Monday, May 9, 2011

How I Learned to Stop Worrying and Love the Banking Model (Sort of)

I read Paolo Friere as part of my graduate composition pedagogy course that taught me much more about research methodology and writing about pedagogy than it actually taught me about teaching.  The idea is that traditional models of education commodify knowledge (go figure) and create a system by which the teacher makes deposits into the student (who is an empty shell), and the students must then provide a return on what has been deposited.  There are any number of ways that this metaphor could be modified.  The idea is that this is bad because the student is a passive recipient and does not actually process the information (cash?) received (except that the student would have to do something with it in order to make a return, which implies interest, but that's not really the point).  Freire is used as one more theorist supporting the student-centered classroom, where the focus is on student engagement and involvement and not so much what the instructor has to offer by way of information.  Now, as the student who wanted to sit at the feet of someone wise and learn the ways of the world, the model proposed by my professor in grad school was not one that I would have found appealing as an undergraduate.  As someone who lacked confidence in my own persona as a teacher, however, it had a lot of currency (haha) because it shifted the burden from me to the students--I didn't have to give them the knowledge, they had to discover the knowledge, and all I had to do was to set up the right conditions!  And that, my friends, is much easier.  Ten years later, I'm quite adapt at orchestrating and arranging; I can really impress in a job demo (when everything goes as it should) and I can pedagogy with the best of them, and though I do sometimes give a lecture, they are not my forte by any means, especially in literature courses.  Because, in part, I teach required courses--at least for now.

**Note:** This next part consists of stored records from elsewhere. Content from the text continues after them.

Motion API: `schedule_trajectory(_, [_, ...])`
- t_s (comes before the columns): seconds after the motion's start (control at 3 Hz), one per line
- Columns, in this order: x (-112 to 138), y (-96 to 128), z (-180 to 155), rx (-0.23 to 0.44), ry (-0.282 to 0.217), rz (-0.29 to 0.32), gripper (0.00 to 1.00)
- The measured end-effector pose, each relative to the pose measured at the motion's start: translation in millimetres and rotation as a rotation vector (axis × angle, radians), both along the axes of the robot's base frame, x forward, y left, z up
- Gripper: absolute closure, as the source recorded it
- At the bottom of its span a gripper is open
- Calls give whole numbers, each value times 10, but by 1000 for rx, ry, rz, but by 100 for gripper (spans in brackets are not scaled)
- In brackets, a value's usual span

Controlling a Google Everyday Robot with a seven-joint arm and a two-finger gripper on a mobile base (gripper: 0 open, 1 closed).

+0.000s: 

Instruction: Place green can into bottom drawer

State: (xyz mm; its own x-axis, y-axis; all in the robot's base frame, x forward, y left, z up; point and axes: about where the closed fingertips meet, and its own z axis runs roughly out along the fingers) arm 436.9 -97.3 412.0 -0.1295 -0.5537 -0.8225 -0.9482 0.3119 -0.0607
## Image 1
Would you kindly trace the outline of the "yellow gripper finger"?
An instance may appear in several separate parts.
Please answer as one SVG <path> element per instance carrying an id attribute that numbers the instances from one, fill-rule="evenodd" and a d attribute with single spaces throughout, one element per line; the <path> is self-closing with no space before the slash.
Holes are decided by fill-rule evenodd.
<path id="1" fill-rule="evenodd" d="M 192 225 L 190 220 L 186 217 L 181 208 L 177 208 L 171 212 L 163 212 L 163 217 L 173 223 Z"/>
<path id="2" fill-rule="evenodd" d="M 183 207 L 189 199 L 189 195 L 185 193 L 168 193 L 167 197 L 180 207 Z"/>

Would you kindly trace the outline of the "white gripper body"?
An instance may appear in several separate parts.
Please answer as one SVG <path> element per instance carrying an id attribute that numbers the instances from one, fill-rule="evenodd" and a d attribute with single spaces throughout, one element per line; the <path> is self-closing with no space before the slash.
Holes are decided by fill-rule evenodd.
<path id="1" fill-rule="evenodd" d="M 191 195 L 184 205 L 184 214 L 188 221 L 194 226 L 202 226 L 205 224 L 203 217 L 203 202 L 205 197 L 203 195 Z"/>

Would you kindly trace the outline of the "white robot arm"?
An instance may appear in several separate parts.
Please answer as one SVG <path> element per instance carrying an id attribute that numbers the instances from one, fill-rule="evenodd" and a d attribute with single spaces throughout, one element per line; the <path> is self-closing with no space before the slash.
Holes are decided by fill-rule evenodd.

Herein lies the problem.  I teach required courses.  Some students enter my courses with a real need of the skills in analysis and writing that I offer.  Most if not all have not thought of literary genres or rhetorical concepts in the ways in which I present them.  All have had some experience with literature and writing--for better or worse.  Some have all of the necessary writing and analytical skills, but still seek to learn something from the required course, because they will learn from all available situations.  Some have many to most of the necessary writing and analytical skills, and are completely unable to learn from the required course which is, as far as they can see, a waste of their time.  In the current model of university education, I can not simply take these students who see my efforts as a waste of their time by the scruff of the neck and shove them down some hallway to a person who is qualified to test or interview them to give them credit for what they already know.  I can not reprogram them to think that what I say and do has value--yes, even for them.  And while I can not teach them, I at least must put up with them.  If my syllabus is designed for maximum student initiative in the creation of knowledge--if their major grades are paper and presentation grades--they may in fact not need me in order to get the grades they desire.  Drawing only loosely on half-heard course concepts, they can finesse their major grades--even with a hardass grader like me--and get a "B" pretty easily.  Will they learn anything?  No.  They will merely pair their own preexisting notions with what knowledge they already possess and complete busywork.  My course will, quite literally, have been a waste of their time.  These students do not so much need to be taught the information; they need to be taught how to learn.

Every undergraduate course must have a bit of the banking model present.  Students must have some incentive to pay attention to concepts introduced, and the instructor and student must both acknowledge that the instructor does, indeed, have something to add that is valuable, otherwise, why do requirements exist?  Why are Ph.D.s granted and those who have them employed?  And why does higher education continue to exist in the age of Wikipedia and Google?  Those may be valuable questions in themselves, but I am not the one to answer them.  The banking model does have value, though students are not empty shells for the deposit.  Perhaps we can think in terms of the building and combination of assets.  The funds should be available for withdrawal at any time, but what counts should be the interest from the instructor's--and students'--investment of time, effort, and attention.